Haskell Style Guide

.

https://kowainik.github.io/posts/2019-02-06-style-guide

Build Settings

  • prepend project names for internally developed libraries with companyname- in the cabal file
  • cabal filename: projname.cabal
  • == x.y.* constraints where possible
    • in practice they sometimes get widened to >= a.b.c && < x.y bounds, but it would be good to start from x.y.*.
  • LANGUAGE pragmas per file please, no default-extensions in the cabal file.
    • This way, we are less dependent on cabal for things.
      • for e.g. we can load individual modules directly with ghci -package-db=<...> rather than cabal repl, which will run a build before loading up the repl.
  • All main/production code in /src
  • All test source in /test
  • All main modules for project binaries in /main
  • Use haskell-mafia/mafia to build projects instead of stack (mafia doesn’t require additional config
  • Sandboxes always (sigh)
  • git submodules to manage fetching and versioning of dependencies that we can’t or don’t want to use from hackage (mafia manages this)

Libraries

  • {-# LANGUAGE NoImplicitPrelude #-} always
  • Preamble over Prelude always

Strings

  • String never, String is a type synonym for [Char], its a good model but has terrible performance.
    • That and it ignores the entire issue of text encoding that is part of the Text semantic.
  • Ultra.Data.Text is the “default choice” (it is at the time of this writing just a re-export of the strict Data.Text)

Imports

  • Always use explicit import lists or qualified imports
    • Makes the code more stable with changes to the imported libraries
    • Makes it easier for someone to read the code to figure out where all the functions used within come from.
      • In theory this makes it easier for someone to develop on the codebase with a minimally featured text editor.
      • Not that anyone has to, but sometimes you might be deving on an EC2 box or something which doesnt have your personal dev environment setup.
      • Just nice to support that scenario because its not hard to do (at least with Haskell it isnt).
    • Exception: Preamble can and should always be imported unqualified (without an import list)
    • Exception 2: Modules local to the project can be imported unqualified (without an import list)
  • Separate “groups” by a blank line (See the below example for a description of the groups)
  • Order the import list as follows:
    • Typeclasses (if any) first
    • Types (if any)
    • operators (if any)
    • functions/values (if any)
    • within each category, order them alphabetically.
  • Do not indent simple imports (i.e non-qualified imports) so that the Module names line up (do not)
    • (do not do it)

Example:

-- Imagine this project is called "Boggle", so that all the projects belonging to this project
-- are of the form `Boggle.*`

-- The first group is imports that are from modules local to the project.
import Company.Boggle.Core (BoggleClass(..), BoggleType(..), (<+>), boggle)
import qualified Company.Boggle.Foo as F

-- afterwards comes imports for any other internally developed/maintained libraries/forks
import Company.Nile.Core (someFunctionFromNiles) -- internally developed project
import Company.Nile.Sub (someOTherNilesFunc)

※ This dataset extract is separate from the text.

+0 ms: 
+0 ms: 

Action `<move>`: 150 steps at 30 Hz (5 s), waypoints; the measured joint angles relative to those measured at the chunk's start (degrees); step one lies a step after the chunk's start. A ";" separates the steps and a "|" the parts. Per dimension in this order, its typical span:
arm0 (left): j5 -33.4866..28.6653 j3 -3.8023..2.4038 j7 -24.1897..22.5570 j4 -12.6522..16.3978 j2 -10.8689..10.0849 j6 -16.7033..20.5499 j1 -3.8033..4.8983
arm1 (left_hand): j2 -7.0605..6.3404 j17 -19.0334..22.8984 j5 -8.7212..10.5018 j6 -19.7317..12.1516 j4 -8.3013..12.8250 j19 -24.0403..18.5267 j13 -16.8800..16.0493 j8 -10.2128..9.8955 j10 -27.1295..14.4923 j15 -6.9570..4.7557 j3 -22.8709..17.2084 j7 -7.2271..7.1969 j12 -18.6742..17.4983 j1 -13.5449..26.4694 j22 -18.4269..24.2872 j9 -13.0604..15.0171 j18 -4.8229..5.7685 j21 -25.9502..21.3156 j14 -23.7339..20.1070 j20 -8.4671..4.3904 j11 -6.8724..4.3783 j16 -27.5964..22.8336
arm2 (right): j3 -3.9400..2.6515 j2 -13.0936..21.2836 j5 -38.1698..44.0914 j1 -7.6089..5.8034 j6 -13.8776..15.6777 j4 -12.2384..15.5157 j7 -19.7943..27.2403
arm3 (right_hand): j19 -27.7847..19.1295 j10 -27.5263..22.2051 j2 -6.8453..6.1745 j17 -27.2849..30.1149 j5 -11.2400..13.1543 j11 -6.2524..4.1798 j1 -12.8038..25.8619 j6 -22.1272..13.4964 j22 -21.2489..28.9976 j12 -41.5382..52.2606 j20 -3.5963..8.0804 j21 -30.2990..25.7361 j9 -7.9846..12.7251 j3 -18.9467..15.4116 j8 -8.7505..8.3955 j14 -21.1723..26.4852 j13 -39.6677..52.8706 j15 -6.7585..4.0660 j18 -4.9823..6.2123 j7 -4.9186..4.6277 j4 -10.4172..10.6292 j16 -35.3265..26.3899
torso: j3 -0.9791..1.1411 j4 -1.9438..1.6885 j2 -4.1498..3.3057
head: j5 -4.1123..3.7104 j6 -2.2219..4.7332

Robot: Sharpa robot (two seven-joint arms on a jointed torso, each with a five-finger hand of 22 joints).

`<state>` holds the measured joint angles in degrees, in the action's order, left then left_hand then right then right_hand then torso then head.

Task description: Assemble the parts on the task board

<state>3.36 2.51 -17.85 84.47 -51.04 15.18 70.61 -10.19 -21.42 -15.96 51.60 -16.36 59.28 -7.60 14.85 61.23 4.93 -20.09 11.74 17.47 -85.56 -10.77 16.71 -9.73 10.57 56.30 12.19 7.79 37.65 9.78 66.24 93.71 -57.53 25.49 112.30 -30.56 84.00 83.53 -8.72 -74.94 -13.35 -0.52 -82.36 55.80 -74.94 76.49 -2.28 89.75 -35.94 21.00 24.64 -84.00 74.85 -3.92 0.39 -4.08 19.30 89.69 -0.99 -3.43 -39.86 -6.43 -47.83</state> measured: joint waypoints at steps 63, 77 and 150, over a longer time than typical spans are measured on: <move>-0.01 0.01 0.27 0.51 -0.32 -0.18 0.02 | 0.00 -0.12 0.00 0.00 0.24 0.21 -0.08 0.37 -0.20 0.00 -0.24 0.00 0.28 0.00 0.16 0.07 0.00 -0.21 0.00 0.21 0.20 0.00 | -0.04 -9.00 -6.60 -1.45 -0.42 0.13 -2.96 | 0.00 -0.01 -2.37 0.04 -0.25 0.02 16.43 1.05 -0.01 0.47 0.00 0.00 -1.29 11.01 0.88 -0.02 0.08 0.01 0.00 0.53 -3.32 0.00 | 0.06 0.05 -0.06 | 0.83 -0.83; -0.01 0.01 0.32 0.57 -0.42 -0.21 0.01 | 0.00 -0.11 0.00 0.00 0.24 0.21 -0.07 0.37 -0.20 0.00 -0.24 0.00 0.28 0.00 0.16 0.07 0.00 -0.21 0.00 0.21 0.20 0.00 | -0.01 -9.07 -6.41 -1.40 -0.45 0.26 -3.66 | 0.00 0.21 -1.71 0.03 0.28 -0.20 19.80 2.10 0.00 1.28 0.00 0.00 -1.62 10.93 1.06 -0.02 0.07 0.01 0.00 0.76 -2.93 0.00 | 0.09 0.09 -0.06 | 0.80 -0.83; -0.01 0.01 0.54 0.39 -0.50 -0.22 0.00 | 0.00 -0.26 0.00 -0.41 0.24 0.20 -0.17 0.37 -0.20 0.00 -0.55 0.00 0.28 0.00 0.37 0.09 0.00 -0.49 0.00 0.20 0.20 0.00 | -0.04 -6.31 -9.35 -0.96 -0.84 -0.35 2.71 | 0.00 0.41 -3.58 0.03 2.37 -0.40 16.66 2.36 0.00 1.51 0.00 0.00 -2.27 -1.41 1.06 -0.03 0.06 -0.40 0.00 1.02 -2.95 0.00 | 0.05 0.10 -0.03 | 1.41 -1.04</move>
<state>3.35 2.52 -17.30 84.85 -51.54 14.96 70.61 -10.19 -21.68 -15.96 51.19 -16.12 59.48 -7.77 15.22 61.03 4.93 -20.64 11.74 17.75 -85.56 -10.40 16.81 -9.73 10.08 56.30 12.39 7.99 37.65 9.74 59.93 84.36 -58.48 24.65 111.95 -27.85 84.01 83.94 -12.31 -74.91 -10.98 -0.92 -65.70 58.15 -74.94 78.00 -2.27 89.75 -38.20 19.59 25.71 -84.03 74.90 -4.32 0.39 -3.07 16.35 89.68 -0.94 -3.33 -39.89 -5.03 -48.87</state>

-- group them together by the "top-level" module, skipping over "Company." if it exists...
import Company.Other.Core (otherFunc)
import Company.Other.Library (func)

import qualified Ultra.Data.Text as T -- internally maintained fork

-- then a single group of alphabetically sorted "base/external/third-party" modules.
import qualified Data.ByteString as BS
import Data.List (replicate)
import System.IO (putStrLn)

-- finally include Preamble
import Preamble

Exports

  • Production modules should have an explicit export list, sorted in similar fashion to the import lists:

    • Typeclasses first
    • Types
    • Operators
    • Functions
    • Other domain specific concepts, usually “values” of some type (like Parsers)
  • For documentation purposes use headers like Typeclasses, Types, Operators, Functions to separate the groups.

  • Test modules defining properties should not have export lists (just export everything so tests can be run directly from the REPL).

    • Test modules containing things like helpers (e.g. Gens and Arbitrary instances) can still have export lists
  • Export lists should export everything that is “safe”, i.e everything that doesnt violate a contraint that is supposed to be protected by a type.

    • Do not hide something to make the API “neater”, layer the code so that your internals arent in the API modules.
    • This makes things more testable.
  • Indentation as in example below

example:

module Thrombosis (
  -- * Typeclasses
    Class(..)
  -- * Types
  , Type(..)
  -- * Functions
  , func
  -- * Values
  , zero
  -- ** Can have subheaders
  , somethingRelatedToSubHeader
  ) where
  -- note the indentation

Laziness

  • Strict datatypes and lazy functions please.

    • Strict types (either using {-# LANGUAGE StrictData #-} or using bang patterns)
    • Strict data will prevent most of the memory leaks you would otherwise come across
  • Function arguments should be left lazy by default unless theres a good specific reason to do otherwise.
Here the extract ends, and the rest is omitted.